Today, we can observe in our community how young people in particular are influenced, persuaded, or even pressured to perform actions that they intrinsically do not want to do. Joseph Campbell reminds us: "Your life is the fruit of your own doing. You have no one to blame but yourself." While we can agree that the individual has to blame himself, we know there are situations where the individual is so overwhelmed, over powered by external influences that he cannot exercise the self-control to override the pressure. Such persons may be inspired by the words of Frederick Douglass: "I prefer to be true to myself, even at the hazard of incurring the ridicule of others, rather than to be false, and to incur my own abhorrence." One can be true to oneself for at its core, character occurs intrinsically within a person. Character is far above other factors like race, religion, education, and gender in determining how we respond to the tough situations which we are experiencing in our lives today. Many of our brothers and sisters fall down flat because they are motivated by external things which are always transcient. As Joseph Campbell said, "we're so engaged in doing things to achieve purposes of outer value, that we forget the inner value, the rapture that is associated with being alive."

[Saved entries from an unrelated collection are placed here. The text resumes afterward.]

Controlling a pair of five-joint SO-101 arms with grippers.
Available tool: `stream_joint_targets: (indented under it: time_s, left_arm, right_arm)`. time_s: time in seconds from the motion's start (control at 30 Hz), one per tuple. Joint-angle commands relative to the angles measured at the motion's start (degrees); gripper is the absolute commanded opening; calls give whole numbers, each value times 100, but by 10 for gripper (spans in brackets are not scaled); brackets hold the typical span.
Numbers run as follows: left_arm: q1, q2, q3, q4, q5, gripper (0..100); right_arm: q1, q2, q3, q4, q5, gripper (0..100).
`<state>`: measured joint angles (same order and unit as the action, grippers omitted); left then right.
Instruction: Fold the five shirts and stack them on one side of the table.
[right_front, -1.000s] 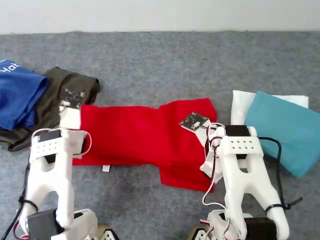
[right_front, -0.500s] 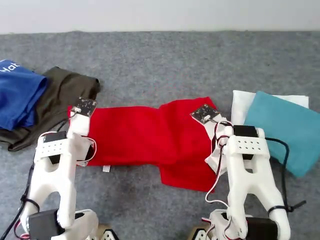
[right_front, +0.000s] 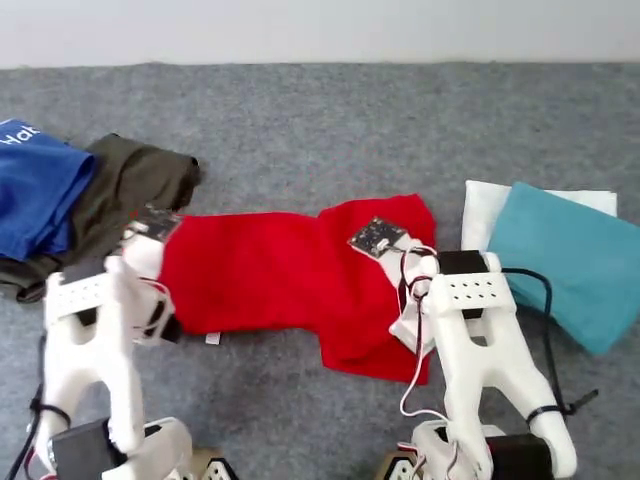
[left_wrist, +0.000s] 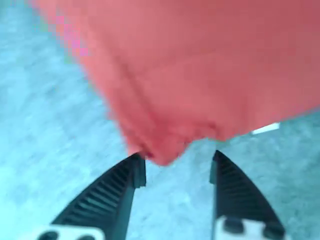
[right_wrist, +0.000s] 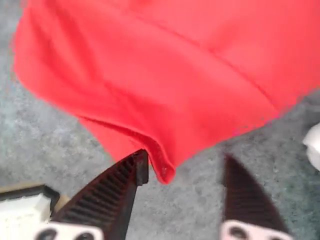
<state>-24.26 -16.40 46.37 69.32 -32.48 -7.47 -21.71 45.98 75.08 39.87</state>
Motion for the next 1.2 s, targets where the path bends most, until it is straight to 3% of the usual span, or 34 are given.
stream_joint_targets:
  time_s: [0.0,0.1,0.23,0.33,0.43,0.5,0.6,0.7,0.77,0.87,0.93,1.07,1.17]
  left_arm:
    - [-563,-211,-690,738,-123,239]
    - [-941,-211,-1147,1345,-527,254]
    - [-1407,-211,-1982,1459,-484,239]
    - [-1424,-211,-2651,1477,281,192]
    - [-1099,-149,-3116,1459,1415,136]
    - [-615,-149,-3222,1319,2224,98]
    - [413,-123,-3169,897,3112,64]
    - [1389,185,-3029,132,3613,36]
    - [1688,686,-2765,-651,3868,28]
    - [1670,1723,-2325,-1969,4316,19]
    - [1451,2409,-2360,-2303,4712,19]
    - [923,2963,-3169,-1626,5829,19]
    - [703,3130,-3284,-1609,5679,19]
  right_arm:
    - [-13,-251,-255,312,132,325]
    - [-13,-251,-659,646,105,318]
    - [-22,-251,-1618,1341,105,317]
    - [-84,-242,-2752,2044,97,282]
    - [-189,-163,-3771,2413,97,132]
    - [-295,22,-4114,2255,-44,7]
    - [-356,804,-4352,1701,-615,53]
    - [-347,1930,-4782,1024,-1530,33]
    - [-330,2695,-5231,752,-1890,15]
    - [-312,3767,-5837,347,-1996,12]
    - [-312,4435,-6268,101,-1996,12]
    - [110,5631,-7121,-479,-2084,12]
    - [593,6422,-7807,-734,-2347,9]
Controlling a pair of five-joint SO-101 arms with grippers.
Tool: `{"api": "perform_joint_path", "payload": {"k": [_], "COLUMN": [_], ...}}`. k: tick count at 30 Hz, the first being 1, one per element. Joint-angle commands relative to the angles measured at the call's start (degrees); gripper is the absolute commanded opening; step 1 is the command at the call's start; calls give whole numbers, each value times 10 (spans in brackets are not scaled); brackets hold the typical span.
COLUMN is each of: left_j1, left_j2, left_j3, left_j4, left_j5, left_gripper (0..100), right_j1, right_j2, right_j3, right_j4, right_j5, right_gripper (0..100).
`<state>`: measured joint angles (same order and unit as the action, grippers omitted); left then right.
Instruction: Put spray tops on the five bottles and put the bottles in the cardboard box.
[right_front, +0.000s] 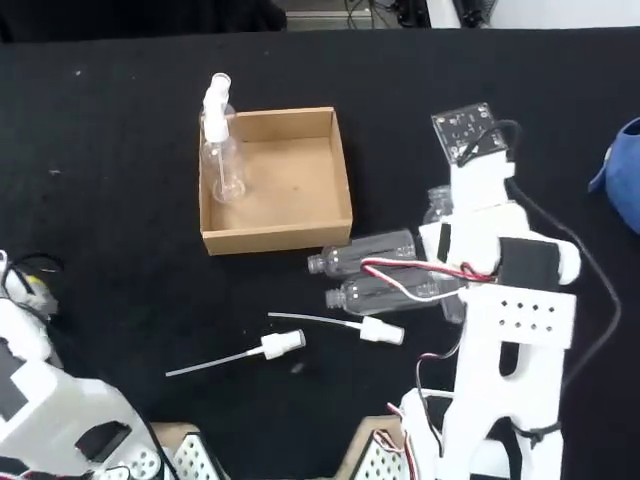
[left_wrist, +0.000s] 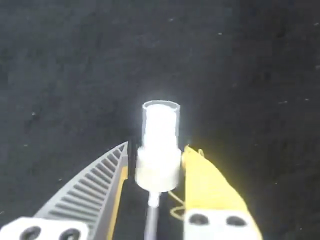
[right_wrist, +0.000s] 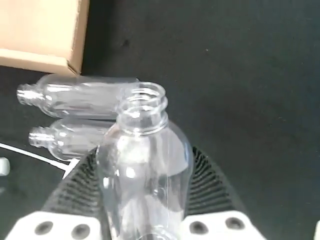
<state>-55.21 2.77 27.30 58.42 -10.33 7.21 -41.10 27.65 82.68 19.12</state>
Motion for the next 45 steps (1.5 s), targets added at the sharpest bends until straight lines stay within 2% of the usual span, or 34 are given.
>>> {"api": "perform_joint_path", "payload": {"k": [1, 5, 9, 15, 22, 28, 34, 36, 39, 45], "left_j1": [0, 19, 63, 134, 204, 285, 401, 451, 526, 631], "left_j2": [-38, -131, -251, -404, -531, -580, -597, -597, -597, -598], "left_j3": [-44, -30, 11, 41, 40, -22, -124, -157, -185, -154], "left_j4": [36, 69, 74, 77, 74, 56, 55, 55, 50, -48], "left_j5": [-6, -6, -5, 11, 27, 36, 142, 165, 176, 176], "left_gripper": [30, 30, 30, 30, 30, 30, 30, 30, 30, 32], "right_j1": [-37, -105, -184, -265, -337, -359, -359, -359, -359, -383], "right_j2": [-45, -104, -134, -168, -289, -327, -331, -331, -331, -331], "right_j3": [-45, -48, -47, -46, 82, 219, 368, 407, 443, 480], "right_j4": [-9, -11, -28, -69, -211, -363, -528, -569, -612, -644], "right_j5": [-37, -63, -103, -175, -135, -136, -138, -161, -190, -193], "right_gripper": [11, 11, 11, 11, 11, 11, 11, 11, 11, 11]}}
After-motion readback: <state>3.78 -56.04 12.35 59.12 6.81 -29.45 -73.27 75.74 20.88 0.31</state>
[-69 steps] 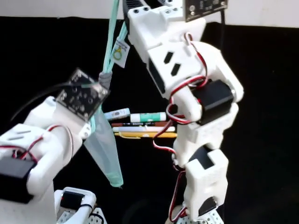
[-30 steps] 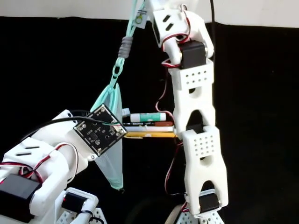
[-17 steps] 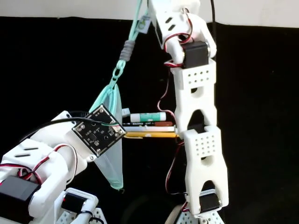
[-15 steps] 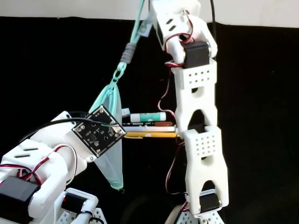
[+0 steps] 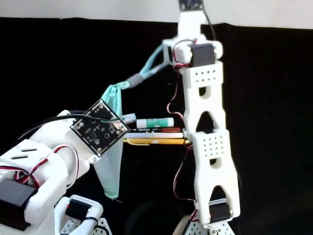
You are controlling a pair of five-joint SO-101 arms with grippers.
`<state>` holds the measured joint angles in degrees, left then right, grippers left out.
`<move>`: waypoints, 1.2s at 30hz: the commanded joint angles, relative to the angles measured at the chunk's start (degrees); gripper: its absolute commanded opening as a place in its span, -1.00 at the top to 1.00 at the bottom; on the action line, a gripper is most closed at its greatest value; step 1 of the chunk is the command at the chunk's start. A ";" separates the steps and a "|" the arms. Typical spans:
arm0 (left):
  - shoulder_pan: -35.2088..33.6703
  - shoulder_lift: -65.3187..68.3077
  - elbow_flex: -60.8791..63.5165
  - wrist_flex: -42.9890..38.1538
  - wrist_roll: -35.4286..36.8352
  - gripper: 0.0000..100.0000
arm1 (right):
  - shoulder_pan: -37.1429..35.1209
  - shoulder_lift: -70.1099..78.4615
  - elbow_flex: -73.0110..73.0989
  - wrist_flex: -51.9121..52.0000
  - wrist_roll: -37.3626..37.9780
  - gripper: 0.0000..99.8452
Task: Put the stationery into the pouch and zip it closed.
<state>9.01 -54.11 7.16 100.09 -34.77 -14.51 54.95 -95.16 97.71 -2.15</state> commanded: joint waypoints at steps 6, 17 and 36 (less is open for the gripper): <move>-8.66 7.60 -2.42 -5.36 0.62 0.99 | -1.80 1.01 -1.19 3.30 -0.26 0.69; -14.90 33.98 -28.53 -8.97 0.26 0.99 | -3.82 1.63 -0.92 3.30 -0.26 0.25; -19.74 50.42 -52.62 0.35 -1.76 0.99 | -3.82 1.63 -0.92 3.30 -0.26 0.25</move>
<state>-7.25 -3.91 -43.74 100.09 -36.53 -18.29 56.79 -95.16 100.44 -2.15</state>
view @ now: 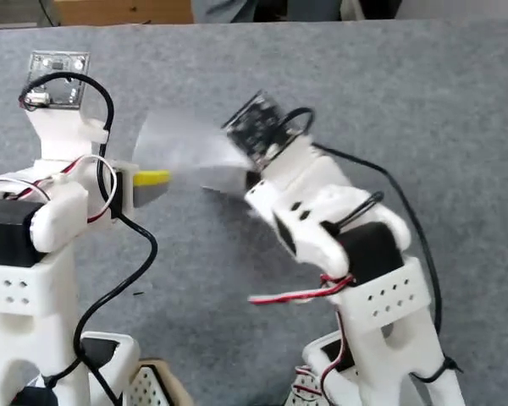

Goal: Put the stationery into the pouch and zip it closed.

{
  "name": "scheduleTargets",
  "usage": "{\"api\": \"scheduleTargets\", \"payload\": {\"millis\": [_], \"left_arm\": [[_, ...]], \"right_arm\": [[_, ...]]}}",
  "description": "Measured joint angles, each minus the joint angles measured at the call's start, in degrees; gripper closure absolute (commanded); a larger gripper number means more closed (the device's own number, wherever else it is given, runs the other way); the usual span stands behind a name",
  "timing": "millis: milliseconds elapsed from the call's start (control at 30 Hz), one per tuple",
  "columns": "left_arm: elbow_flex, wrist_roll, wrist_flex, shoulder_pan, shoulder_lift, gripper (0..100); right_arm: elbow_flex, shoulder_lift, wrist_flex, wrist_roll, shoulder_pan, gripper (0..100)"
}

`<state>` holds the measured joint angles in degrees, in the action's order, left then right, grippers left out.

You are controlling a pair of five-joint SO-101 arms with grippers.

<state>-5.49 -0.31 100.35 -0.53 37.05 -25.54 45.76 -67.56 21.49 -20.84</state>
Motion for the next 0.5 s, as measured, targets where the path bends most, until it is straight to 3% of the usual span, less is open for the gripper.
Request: {"api": "scheduleTargets", "payload": {"millis": [300, 500], "left_arm": [[-7.3, 0.0, 0.1, 0.0, 2.8, 60], [5.7, 0.0, 0.1, -0.1, 2.9, 60]], "right_arm": [[0.6, 0.1, -2.5, -1.6, 3.2, 98.6], [2.5, 0.0, -2.5, -6.0, 2.3, 98.6]]}}
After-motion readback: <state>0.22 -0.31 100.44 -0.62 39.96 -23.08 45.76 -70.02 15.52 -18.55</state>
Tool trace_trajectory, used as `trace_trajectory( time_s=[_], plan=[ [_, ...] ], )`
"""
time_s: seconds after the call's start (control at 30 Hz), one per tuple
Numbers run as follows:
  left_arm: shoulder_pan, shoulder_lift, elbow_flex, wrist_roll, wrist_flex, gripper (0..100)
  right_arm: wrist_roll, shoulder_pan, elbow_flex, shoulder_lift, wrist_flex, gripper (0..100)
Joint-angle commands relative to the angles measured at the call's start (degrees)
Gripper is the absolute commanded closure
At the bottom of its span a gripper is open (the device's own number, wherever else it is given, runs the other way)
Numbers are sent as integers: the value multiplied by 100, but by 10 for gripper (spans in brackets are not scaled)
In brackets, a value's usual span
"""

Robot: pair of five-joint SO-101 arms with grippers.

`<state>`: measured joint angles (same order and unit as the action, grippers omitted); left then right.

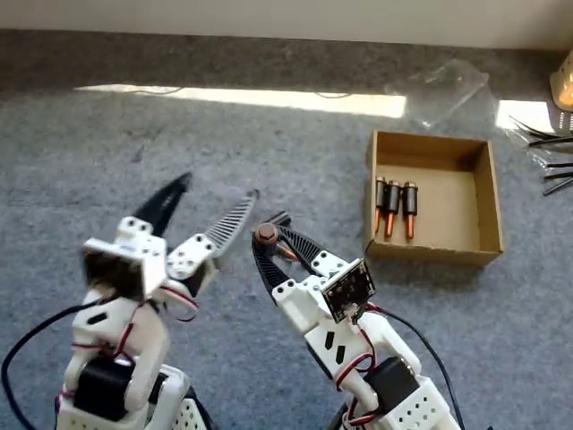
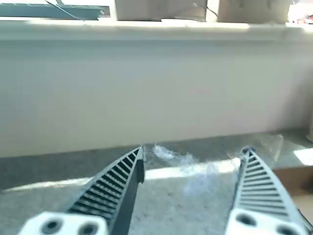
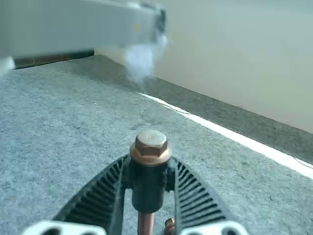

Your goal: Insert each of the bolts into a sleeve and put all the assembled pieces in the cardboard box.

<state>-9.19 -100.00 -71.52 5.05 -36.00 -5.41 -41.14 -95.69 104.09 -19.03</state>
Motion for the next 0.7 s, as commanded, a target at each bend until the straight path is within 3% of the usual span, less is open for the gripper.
trace_trajectory(
  time_s=[0.0, 0.13, 0.3, 0.53, 0.67],
  plan=[
    [831, -497, 189, -70, 132, 736, -62, -48, -690, 75, 13, 994],
    [1358, -470, 136, -571, 123, 867, -62, -48, -690, 75, 13, 994],
    [1763, -470, 127, -615, -176, 993, -62, -31, -690, 75, 13, 994],
    [1859, -479, -136, -615, -1371, 983, -62, 13, -681, 75, 4, 994],
    [1868, -479, -963, -624, -1503, 983, -62, 330, -673, 75, 4, 994]
  ],
)
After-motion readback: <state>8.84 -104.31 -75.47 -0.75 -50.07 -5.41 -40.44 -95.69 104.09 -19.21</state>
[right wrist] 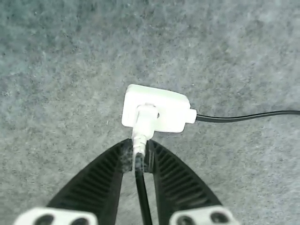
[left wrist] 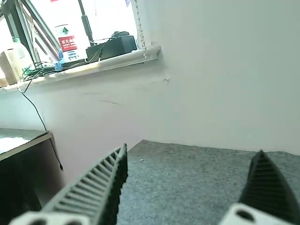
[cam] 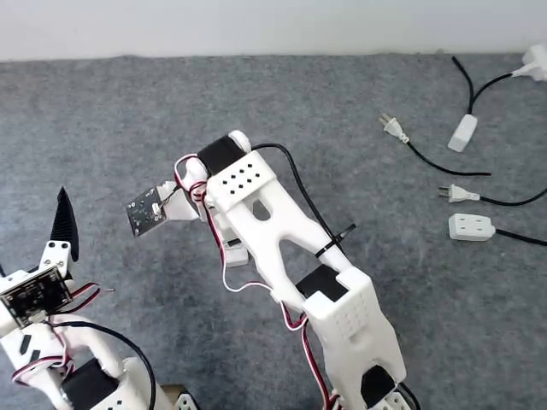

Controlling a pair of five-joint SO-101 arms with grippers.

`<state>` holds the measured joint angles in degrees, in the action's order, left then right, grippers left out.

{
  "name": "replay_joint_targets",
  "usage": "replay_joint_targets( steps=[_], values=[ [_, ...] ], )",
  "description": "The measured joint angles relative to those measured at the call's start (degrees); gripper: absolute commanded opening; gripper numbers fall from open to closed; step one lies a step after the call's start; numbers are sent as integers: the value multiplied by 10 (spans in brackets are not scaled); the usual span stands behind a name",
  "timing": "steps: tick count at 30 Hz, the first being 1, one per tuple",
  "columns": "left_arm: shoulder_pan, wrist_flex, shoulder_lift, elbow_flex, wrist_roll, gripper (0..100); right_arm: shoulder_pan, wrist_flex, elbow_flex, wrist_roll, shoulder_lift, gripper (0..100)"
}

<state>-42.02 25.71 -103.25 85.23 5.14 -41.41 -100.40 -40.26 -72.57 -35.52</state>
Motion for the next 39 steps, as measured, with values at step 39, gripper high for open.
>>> replay_joint_targets(
  steps=[39],
  values=[
    [0,0,0,0,-2,397,17,-3,-4,0,-29,8]
  ],
)
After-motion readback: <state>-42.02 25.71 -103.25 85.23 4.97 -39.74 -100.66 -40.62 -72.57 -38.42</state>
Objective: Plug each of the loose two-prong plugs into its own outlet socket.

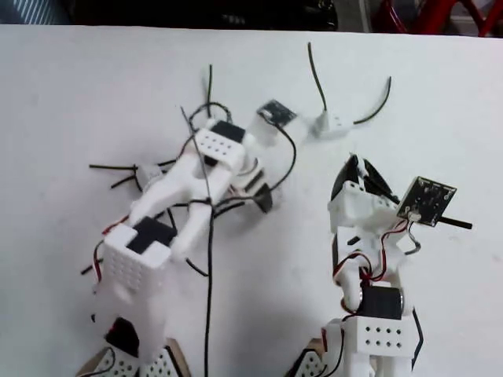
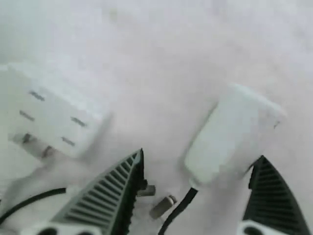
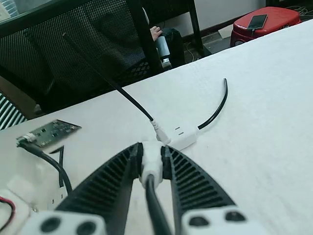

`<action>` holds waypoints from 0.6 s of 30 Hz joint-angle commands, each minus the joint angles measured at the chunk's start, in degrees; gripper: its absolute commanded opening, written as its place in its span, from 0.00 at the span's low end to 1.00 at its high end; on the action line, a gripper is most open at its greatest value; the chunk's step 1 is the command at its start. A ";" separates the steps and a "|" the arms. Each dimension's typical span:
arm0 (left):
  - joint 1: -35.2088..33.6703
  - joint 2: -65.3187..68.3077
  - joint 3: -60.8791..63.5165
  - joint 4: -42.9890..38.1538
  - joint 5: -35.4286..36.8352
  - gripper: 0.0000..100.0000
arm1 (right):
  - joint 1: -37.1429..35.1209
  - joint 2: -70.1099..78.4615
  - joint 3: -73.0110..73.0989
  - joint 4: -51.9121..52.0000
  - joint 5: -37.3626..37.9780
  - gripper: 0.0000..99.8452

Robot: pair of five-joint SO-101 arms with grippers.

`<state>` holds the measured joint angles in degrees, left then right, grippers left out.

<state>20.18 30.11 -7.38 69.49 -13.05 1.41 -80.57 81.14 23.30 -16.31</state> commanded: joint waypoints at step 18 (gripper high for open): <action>-5.41 -17.27 -9.14 16.09 -0.62 0.34 | -1.36 -0.66 -0.53 -0.92 7.12 0.02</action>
<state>15.69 23.96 -14.42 81.10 -13.23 1.41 -80.57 81.14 23.30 -12.26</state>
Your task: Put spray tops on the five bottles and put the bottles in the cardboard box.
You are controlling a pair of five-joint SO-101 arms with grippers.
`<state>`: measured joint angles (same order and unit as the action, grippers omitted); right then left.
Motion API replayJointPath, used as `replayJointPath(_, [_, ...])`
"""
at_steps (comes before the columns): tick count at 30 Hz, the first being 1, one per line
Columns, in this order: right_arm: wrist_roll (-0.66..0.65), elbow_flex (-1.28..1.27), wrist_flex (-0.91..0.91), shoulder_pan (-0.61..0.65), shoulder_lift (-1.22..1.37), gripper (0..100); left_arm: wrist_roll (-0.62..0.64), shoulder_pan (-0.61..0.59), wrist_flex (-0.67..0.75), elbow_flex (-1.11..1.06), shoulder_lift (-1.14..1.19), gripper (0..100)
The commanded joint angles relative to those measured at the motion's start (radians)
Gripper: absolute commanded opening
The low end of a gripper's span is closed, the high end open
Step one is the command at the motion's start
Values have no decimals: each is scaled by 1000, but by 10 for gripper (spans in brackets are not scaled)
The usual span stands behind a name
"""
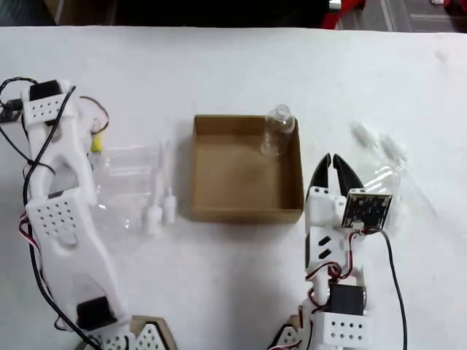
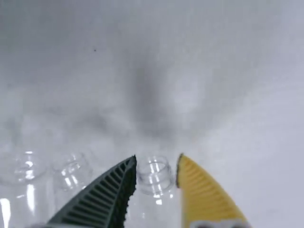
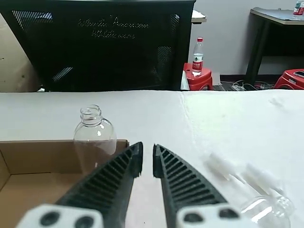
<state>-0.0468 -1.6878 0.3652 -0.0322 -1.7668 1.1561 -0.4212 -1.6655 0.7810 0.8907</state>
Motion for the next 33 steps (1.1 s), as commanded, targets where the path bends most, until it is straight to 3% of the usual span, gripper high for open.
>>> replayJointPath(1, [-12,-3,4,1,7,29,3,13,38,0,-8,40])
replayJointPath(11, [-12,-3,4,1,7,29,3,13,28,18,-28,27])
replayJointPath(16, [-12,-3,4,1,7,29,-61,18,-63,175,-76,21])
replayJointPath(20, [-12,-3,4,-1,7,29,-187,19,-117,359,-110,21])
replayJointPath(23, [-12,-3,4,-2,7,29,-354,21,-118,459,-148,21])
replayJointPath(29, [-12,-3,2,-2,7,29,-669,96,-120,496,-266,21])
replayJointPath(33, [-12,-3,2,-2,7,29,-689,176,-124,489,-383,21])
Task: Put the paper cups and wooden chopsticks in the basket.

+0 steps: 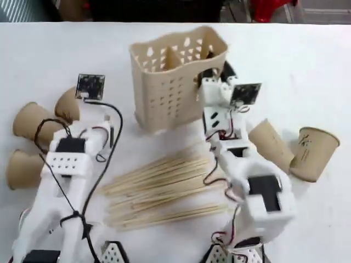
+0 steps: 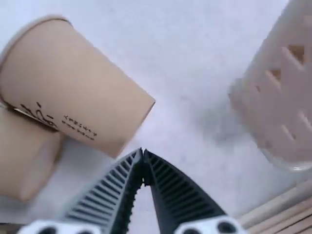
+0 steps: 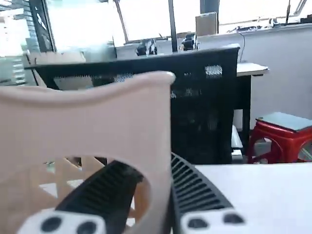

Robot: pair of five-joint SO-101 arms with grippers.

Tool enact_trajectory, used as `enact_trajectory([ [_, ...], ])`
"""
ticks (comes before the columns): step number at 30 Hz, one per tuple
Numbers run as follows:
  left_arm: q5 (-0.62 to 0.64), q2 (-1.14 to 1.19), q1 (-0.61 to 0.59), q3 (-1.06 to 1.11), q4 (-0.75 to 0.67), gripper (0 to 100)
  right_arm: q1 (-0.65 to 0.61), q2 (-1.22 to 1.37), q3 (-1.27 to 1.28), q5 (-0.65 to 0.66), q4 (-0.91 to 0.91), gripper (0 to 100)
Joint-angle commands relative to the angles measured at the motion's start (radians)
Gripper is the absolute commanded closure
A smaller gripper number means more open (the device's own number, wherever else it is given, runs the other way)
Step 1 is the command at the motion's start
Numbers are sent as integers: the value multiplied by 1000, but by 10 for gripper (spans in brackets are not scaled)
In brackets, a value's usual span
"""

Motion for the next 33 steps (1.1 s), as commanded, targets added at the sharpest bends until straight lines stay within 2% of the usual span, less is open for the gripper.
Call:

"Character cannot be developed in ease and quiet. Only through experience of trial and suffering can the soul be strengthened, ambition inspired, and success achieved."
B. V. Islanders of yester- generations used to say"you cannot get to heaven on flowery beds of ease." You do not have to sell your birthright as Esau did. (Gen. 25:31-33).
Rather seek to transform your character like Saul the blood thirsty persecutor who became Paul, the tenderhearted brother. (Acts 9:1).